■ Available records ■
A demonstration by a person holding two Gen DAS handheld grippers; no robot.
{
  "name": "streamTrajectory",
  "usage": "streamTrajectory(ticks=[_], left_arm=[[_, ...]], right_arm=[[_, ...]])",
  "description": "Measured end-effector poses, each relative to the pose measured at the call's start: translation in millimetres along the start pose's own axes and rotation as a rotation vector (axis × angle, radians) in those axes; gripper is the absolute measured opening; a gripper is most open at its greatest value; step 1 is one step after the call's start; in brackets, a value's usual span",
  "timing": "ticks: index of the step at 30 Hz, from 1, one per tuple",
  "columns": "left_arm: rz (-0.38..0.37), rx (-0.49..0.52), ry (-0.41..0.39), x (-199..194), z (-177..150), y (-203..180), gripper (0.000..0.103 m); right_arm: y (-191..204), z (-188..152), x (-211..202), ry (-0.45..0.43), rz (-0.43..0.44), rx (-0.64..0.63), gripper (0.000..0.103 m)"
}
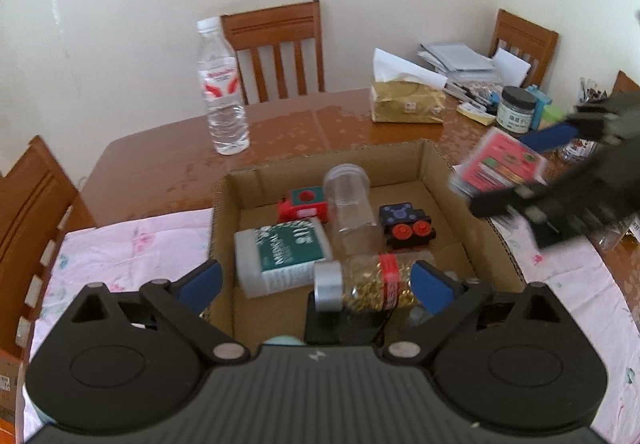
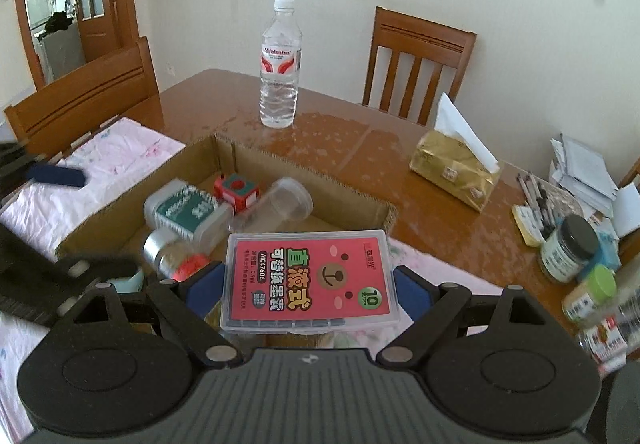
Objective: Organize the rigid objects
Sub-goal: 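Lower the capsule jar into the box and open the left gripper while the right gripper carries the card, then lower the pink card into the box and open the right gripper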
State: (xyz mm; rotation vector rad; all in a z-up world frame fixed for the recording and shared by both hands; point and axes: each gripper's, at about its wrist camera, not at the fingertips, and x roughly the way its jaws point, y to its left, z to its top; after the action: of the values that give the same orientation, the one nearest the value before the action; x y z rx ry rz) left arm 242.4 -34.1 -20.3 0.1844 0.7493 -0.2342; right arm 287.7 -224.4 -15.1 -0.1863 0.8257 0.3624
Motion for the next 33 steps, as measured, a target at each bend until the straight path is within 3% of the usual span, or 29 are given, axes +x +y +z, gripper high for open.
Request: streamTrajectory(ticks=[5, 16, 18, 33], left_arm=[[0.054, -0.024, -0.026, -19, -13, 3, 0.100], [0.069, -0.035, -0.042, -43, -32, 7, 0.100], [0.076, -0.041, -0.041, -44, -33, 9, 0.100], [0.079, -0.098, -0.047, -53, -33, 22, 0.100]], right_arm=[[-3, 22, 31, 0.020, 0.023, 0.010, 0.092], [-5, 41, 87, 0.104, -0.014, 0.033, 0.095], [-4, 41, 86, 0.098, -0.024, 0.038, 0.103], [4, 37, 46, 0.128, -0.045, 0.139, 0.103]])
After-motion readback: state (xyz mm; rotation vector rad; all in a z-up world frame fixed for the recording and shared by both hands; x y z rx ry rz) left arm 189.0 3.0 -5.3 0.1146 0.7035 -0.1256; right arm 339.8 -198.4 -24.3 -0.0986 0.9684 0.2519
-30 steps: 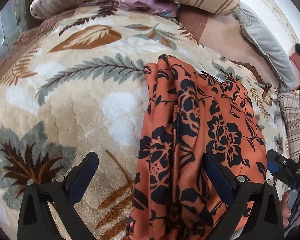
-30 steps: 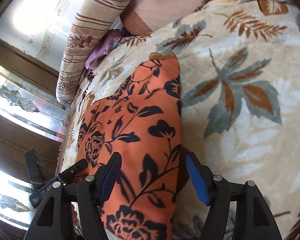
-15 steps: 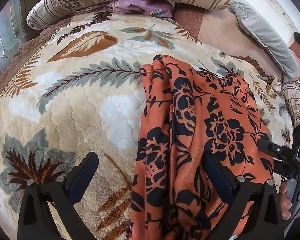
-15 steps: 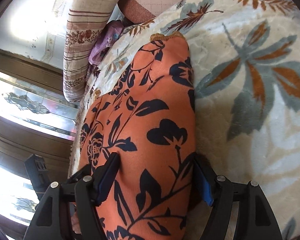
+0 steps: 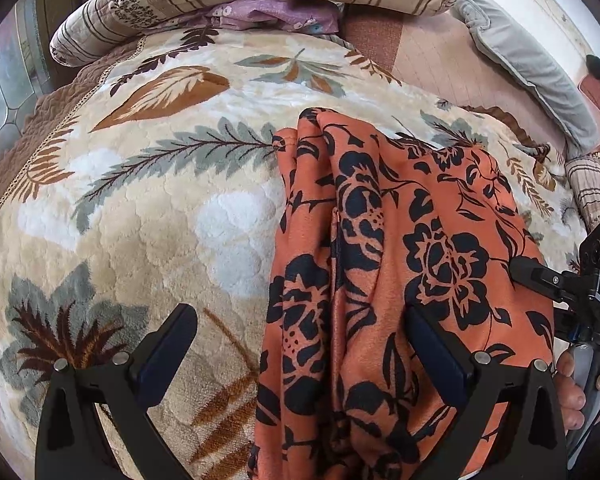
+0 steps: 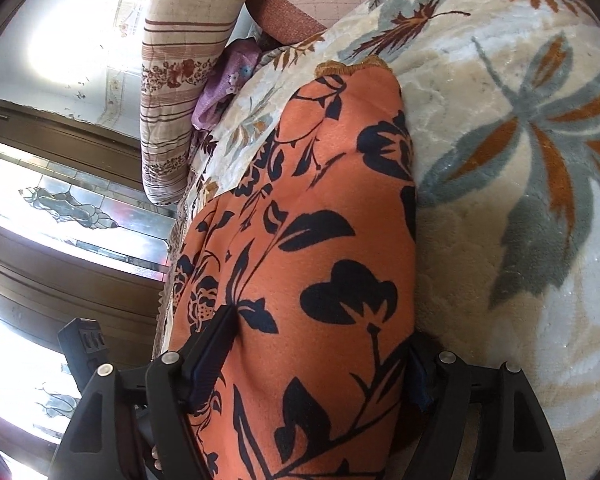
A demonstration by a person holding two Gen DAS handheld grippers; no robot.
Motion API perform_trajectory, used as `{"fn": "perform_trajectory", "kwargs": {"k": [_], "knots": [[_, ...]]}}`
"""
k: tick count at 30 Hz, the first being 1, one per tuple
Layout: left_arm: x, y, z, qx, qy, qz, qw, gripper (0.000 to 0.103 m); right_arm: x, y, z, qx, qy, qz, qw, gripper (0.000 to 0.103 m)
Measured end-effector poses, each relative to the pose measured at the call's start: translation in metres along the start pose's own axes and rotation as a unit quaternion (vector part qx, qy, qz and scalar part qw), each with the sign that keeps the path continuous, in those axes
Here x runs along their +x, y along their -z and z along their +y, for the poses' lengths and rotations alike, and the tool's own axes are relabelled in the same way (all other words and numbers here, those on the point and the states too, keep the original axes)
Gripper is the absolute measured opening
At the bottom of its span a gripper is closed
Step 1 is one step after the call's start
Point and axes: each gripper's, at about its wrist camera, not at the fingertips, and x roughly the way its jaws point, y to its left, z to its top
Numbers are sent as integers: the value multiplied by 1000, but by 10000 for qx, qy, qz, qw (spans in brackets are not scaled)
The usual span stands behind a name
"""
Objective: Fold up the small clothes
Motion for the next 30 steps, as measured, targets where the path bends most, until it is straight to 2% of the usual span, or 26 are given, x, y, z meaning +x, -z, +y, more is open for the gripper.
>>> {"fn": "perform_trajectory", "kwargs": {"k": [4,6,7,8,10,11,13,15,17,18,19,20,23,26,30], "knots": [[2,0,-1,-35,120,83,9999,103,1,0,3,-68,84,-34,9999,76],[4,-2,2,-117,423,231,9988,103,2,1,5,-102,158,-67,9998,73],[5,-3,6,-208,700,347,9967,103,2,2,7,-151,230,-91,9996,69],[7,-4,9,-304,963,449,9939,103,2,3,9,-218,316,-117,9992,68],[11,-6,18,-574,1593,693,9831,103,2,6,13,-336,456,-177,9982,62],[13,-6,23,-740,1795,753,9781,103,2,7,13,-335,470,-207,9981,61],[14,-6,30,-923,2011,733,9725,103,1,8,13,-316,503,-266,9979,60],[19,-4,31,-976,2215,811,9669,97,1,9,13,-335,547,-313,9974,59],[23,-2,29,-945,2155,847,9682,73,0,10,14,-329,590,-349,9971,57],[22,-1,26,-891,2038,808,9716,67,-1,11,16,-347,631,-376,9967,56],[21,0,25,-853,1994,766,9732,55,-2,11,18,-377,671,-395,9963,54],[20,0,24,-854,2035,746,9725,50,-3,12,21,-410,715,-419,9957,53],[12,1,19,-739,1965,584,9760,40,-10,13,31,-560,800,-545,9937,49],[-2,1,6,-443,1828,380,9814,37,-21,17,47,-807,860,-705,9905,47],[-25,5,-19,-134,1859,202,9823,36,-47,24,65,-1079,941,-909,9855,46]]}}
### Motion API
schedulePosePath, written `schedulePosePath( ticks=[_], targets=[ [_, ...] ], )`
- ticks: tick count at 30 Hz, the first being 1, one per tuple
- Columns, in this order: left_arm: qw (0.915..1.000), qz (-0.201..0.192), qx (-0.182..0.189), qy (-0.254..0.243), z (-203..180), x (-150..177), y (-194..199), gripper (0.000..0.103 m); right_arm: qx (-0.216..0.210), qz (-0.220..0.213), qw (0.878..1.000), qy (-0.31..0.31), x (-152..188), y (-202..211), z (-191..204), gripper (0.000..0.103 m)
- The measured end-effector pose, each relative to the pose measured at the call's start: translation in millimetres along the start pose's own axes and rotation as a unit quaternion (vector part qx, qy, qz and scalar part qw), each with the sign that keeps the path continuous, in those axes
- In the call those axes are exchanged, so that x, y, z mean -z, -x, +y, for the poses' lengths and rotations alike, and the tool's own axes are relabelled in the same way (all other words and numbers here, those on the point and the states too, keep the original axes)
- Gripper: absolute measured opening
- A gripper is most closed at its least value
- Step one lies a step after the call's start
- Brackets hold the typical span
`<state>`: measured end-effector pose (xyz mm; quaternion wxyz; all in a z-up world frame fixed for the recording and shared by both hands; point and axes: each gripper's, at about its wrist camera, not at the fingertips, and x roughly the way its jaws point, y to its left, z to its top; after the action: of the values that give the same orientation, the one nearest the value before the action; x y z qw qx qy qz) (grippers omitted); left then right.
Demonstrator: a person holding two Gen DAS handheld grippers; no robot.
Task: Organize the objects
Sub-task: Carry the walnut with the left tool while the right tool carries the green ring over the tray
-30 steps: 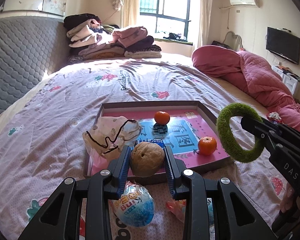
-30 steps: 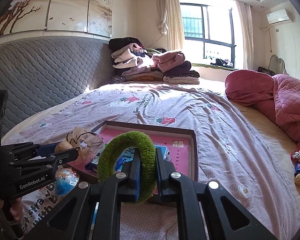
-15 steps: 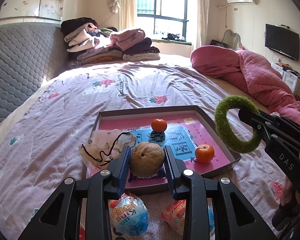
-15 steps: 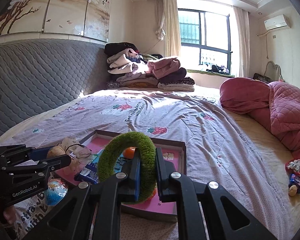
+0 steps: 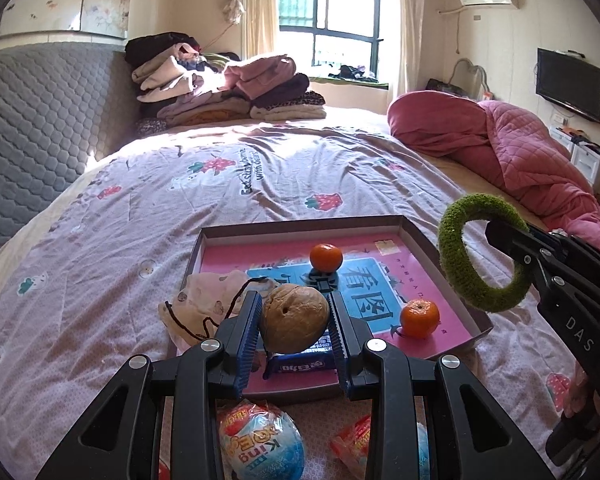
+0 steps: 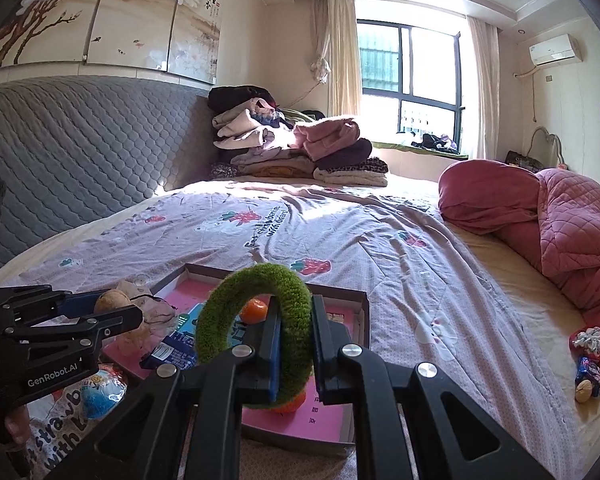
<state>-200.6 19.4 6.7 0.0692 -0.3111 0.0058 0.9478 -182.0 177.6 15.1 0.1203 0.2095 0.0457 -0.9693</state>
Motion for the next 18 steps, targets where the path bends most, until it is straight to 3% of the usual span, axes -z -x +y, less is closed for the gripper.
schedulePosePath(
  ticks=[7,18],
  targets=[
    [0.9999,0.009,-0.005,0.01,11,-1,-7,0.034,0.002,0.007,1.0,0.008,3,-10,2,0.013],
    [0.9998,0.018,0.008,-0.01,-14,-2,-19,0.034,0.035,0.033,0.999,0.002,15,-25,-16,0.013]
  ],
)
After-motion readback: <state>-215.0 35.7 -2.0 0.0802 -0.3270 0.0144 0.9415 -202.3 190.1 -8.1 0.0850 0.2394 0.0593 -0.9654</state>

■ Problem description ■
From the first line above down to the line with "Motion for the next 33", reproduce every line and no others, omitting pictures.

■ Answer section ■
A demonstration by a person holding two Gen DAS handheld grippers; no robot.
{
  "name": "streamTrajectory",
  "usage": "streamTrajectory(ticks=[_], left_arm=[[_, ...]], right_arm=[[_, ...]])",
  "description": "Measured end-effector poses, each relative to the pose measured at the call's start: translation in millimetres along the start pose's own axes and rotation as a rotation vector (axis × angle, radians) in those axes; gripper is the absolute measured opening; a gripper is most open at its greatest value; step 1 is one step after the call's start; in brackets, a value's usual span",
  "timing": "ticks: index of the step at 30 Hz, from 1, one per tuple",
  "columns": "left_arm: rz (-0.38..0.37), rx (-0.49..0.52), ry (-0.41..0.39), x (-199..194), z (-177..150), y (-203..180), gripper (0.000..0.103 m); right_arm: y (-191..204), z (-188..152), x (-211..202), ry (-0.45..0.43), rz (-0.43..0.44), rx (-0.64..0.63), gripper (0.000..0.103 m)"
}
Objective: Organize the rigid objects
Sub-goal: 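Lower the capsule jar into the box and open the left gripper while the right gripper carries the card, then lower the pink card into the box and open the right gripper
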State: (xyz mm; rotation vector rad; all in a z-up world frame fixed for the recording and shared by both hands; point and axes: each gripper's, at about its wrist camera, not at the fingertips, and x roughly the way its jaws point, y to its left, z to its top; after the action: of the values that give the same orientation, the one nearest the value before the action; x y z rx ry rz) left arm 242.4 -34.1 -20.3 0.1844 0.7493 -0.2342; right arm 287.7 -224.4 -15.1 -0.1863 0.8257 0.3624
Motion for the next 33 steps, as measured, a target at each bend until the straight path is within 3% of the usual span, or 29 are given, axes +x +y +z, gripper high for open.

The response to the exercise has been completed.